Самосбор: Легенды Гигахрущевки | страница 37
Переждав в кое-как запертой ячейке очередной самосбор, инженер привычно выскочил в коридор и, повинуясь чутью, спустился на два лестничных пролета вниз. Этаж, на который он попал, выглядел покинутым. На полу не было слизи, как будто и не было никакого самосбора. Шаги в коридоре эхом разлетались вокруг. Не обращая внимания ни на что, изобретатель прошёл по коридору, завернул за угол, пересек небольшой открытый пятачок и вдруг… Нет, не увидел. Пока только почувствовал. Из глубины коридора, в котором не работало освещение, потянуло ласковым теплом. Инженер прибавил шаг. Теперь появился и мутный свет. Странно, что его не было видно раньше. Робкие лучи дарили покой и уверенность. Они словно подхватили инженера и повели его сквозь неуютный мрак и сырость Гигахрущевки. Не в силах больше плестись и экономить силы, он перешёл на бег трусцой, с трудом переставляя ноги под тяжестью стальных протезов и свинцовых батарей.
Неожиданно, будто из ниоткуда, из сияния возникла гермодверь. Она была заперта, но инженер точно знал, что он должен ее открыть. Не важно зачем. Не важно, что за ней. Он должен это сделать. Привычно вставив стальные пальцы в едва заметные щели между дверью и стеной, он начал выламывать переборку. Электропривод взревел, работая с максимальным усилием. Таких крепких дверей изобретателю еще не встречалось. В момент, когда уже показалось, что все, сталь не поддастся, дверь распахнулась. Легко и спокойно, будто и не была заперта. Инженер хотел подумать об этом, но не успел. Он замер, устремив взгляд вперед.

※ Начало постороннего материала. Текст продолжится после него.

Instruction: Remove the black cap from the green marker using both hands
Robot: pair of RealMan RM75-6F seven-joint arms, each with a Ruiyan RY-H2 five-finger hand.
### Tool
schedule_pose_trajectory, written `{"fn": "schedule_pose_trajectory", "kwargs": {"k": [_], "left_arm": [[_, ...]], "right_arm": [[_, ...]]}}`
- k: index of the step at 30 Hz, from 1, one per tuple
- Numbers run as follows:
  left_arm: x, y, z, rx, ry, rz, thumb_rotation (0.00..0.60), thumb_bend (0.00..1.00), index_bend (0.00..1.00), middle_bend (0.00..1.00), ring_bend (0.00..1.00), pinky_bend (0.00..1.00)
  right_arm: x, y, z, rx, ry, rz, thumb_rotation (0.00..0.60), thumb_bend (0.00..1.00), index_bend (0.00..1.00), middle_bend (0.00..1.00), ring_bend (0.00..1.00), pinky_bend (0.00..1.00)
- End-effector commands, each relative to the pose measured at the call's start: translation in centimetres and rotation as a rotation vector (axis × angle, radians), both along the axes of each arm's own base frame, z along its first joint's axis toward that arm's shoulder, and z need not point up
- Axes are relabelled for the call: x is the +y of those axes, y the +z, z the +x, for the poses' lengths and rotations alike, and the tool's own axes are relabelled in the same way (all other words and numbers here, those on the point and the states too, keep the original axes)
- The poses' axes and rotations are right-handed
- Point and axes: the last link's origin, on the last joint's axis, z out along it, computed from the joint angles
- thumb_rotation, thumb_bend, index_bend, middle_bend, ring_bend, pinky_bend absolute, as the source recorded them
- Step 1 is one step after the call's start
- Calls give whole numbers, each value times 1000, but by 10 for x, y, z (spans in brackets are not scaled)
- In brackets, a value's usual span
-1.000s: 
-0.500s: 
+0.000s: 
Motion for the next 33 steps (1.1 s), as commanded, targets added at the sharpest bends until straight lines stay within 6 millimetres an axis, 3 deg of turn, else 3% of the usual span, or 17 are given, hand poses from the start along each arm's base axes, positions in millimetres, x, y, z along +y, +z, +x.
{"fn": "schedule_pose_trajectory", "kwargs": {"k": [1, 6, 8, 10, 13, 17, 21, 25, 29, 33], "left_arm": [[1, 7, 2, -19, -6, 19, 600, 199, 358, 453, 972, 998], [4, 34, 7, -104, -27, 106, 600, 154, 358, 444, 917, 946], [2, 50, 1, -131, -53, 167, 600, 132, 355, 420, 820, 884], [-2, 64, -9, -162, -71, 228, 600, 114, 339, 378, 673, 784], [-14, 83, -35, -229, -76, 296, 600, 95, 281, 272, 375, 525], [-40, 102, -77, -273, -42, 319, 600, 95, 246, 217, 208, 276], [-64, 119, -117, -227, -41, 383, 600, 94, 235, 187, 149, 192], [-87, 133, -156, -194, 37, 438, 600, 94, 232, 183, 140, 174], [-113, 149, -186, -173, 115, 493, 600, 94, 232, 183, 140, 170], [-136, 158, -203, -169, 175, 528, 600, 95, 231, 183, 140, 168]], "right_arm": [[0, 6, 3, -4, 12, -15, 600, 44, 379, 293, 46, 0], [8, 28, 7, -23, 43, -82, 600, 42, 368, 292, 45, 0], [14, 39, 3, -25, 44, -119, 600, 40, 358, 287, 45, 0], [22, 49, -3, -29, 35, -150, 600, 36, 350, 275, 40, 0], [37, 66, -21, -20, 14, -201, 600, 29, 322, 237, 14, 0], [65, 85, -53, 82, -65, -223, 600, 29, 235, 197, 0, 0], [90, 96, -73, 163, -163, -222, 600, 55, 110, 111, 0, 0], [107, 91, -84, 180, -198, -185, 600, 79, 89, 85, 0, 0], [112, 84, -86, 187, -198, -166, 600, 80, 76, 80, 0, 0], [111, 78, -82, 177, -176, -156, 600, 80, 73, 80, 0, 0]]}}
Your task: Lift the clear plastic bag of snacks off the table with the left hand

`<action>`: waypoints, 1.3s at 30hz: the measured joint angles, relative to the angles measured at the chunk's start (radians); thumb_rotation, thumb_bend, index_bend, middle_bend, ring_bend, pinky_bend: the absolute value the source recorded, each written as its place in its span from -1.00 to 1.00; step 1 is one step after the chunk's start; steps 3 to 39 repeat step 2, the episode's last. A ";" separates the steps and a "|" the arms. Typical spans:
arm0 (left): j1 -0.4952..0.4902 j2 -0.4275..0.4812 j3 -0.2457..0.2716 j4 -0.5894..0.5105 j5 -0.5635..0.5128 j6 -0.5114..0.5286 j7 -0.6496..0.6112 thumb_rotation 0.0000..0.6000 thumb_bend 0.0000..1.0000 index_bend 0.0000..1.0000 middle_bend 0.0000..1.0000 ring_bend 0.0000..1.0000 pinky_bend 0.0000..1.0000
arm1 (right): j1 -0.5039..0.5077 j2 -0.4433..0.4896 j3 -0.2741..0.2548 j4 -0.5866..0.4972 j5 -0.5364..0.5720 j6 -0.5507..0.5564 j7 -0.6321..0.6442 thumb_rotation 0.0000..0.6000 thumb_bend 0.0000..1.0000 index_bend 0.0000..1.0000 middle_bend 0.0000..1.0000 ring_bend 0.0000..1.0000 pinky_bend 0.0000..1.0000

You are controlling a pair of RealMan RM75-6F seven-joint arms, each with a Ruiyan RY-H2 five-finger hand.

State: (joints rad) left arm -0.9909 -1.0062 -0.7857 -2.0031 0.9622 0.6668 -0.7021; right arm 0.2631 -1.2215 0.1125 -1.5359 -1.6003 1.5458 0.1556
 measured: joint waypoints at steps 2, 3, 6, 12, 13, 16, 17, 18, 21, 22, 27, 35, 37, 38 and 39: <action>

На него обрушилась сокрушительная волна света и тепла. Лицо обдало свежим воздухом, какого никогда не существовало в вентиляции Гигахрущевки. Изобретатель сделал шаг вперёд, переступив через порог и вдруг понял, что под ногами больше нет бетона. Вокруг распахнулось безграничное голубое пространство с клубами чего-то белого и воздушного. «Облака», – вспомнил инженер картинку из дедушкиной энциклопедии. Вдруг налетел порыв ветра, подхватил изобретателя и понёс вперед и вверх – навстречу свету и теплу. В лицо его бил воздух, который он никогда не вдыхал – свежий, несущий запах разнотравья и летнего зноя. Значения этих слов были ему неизвестны, но они возникали в голове сами собой, из неизвестных доселе закоулков памяти. Об этом некогда было задумываться. Он летел. Парил, то разрезая прохладную взвесь облаков, то вновь выныривая под бережные лучи света.
Вдруг картинка немного дрогнула – на глазах появились слезы. Возникли и тут же потекли щедрыми ручьями. Искренняя влага без боли утраты и жалости к себе. Ветер сдувал слезы счастья, но на их месте выступали новые. И душа от них вдруг начала петь и жадно дышать жизнью, словно делая это впервые.